> _Aim of the exercise_
Nothing but the lines from the one containing "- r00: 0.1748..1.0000" to the end of the data should be returned, each exactly as written.

> _The data_

↓↓↓

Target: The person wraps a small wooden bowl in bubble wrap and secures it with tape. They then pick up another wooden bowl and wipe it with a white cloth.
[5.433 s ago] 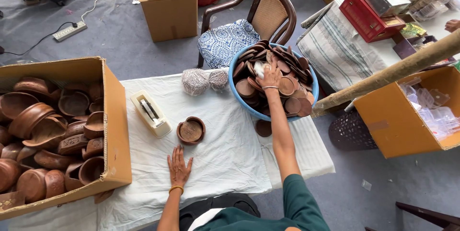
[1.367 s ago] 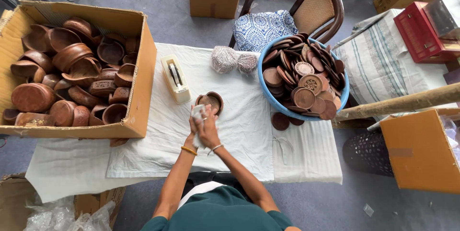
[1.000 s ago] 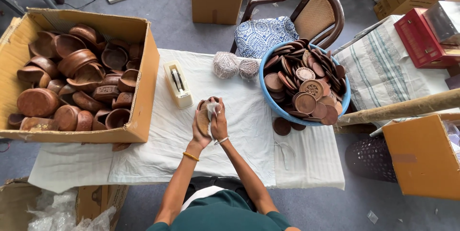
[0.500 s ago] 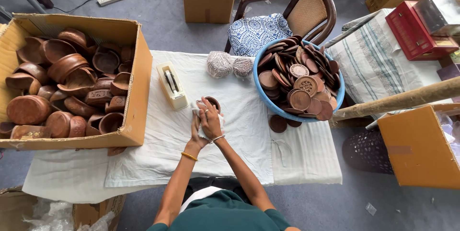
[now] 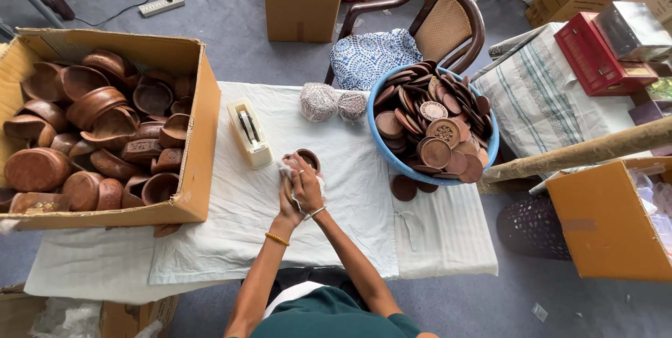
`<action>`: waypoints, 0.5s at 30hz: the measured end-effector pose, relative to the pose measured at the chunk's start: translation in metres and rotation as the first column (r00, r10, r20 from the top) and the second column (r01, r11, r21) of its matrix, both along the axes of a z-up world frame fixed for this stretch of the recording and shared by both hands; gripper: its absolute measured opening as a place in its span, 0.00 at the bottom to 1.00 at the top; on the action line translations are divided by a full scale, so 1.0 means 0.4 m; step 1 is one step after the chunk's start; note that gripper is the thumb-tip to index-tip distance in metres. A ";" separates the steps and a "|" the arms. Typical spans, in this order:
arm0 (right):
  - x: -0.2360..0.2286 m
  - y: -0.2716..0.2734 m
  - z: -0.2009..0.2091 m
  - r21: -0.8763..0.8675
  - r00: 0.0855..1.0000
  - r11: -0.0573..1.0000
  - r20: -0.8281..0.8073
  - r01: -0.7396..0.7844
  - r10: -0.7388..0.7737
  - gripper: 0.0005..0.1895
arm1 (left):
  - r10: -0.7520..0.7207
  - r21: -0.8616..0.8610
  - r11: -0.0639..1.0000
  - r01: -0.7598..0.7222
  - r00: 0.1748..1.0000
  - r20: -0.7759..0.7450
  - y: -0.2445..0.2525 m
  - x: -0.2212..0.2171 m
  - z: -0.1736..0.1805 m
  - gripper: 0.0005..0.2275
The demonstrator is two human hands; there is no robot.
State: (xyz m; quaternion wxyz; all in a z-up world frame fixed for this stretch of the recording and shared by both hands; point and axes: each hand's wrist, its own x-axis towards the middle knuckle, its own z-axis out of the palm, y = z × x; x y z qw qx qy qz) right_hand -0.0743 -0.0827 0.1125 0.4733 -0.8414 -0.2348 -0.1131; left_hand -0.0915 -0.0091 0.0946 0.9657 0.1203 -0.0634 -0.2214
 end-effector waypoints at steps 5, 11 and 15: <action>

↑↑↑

> _The answer_
  - r00: 0.1748..1.0000
  - r20: -0.7759..0.7450
  - y: -0.2445..0.2525 m
  - x: -0.2212..0.2171 m
  - z: -0.1736..0.1805 m
  - gripper: 0.0005..0.2275
The demonstrator is two human hands; there is no robot.
State: (xyz m; quaternion wxyz; all in a z-up world frame fixed for this stretch of the recording and shared by both hands; point and axes: each hand's wrist, its own x-axis towards the middle knuckle, its own z-axis out of the palm, y = z × x; x y z qw qx qy qz) right_hand -0.0743 -0.0827 0.1125 0.4733 -0.8414 -0.2348 -0.1131; left_hand -0.0915 -0.0091 0.0946 0.9657 0.1203 -0.0634 -0.2214
 end-effector waypoints at steps 5, 11 and 15: <action>

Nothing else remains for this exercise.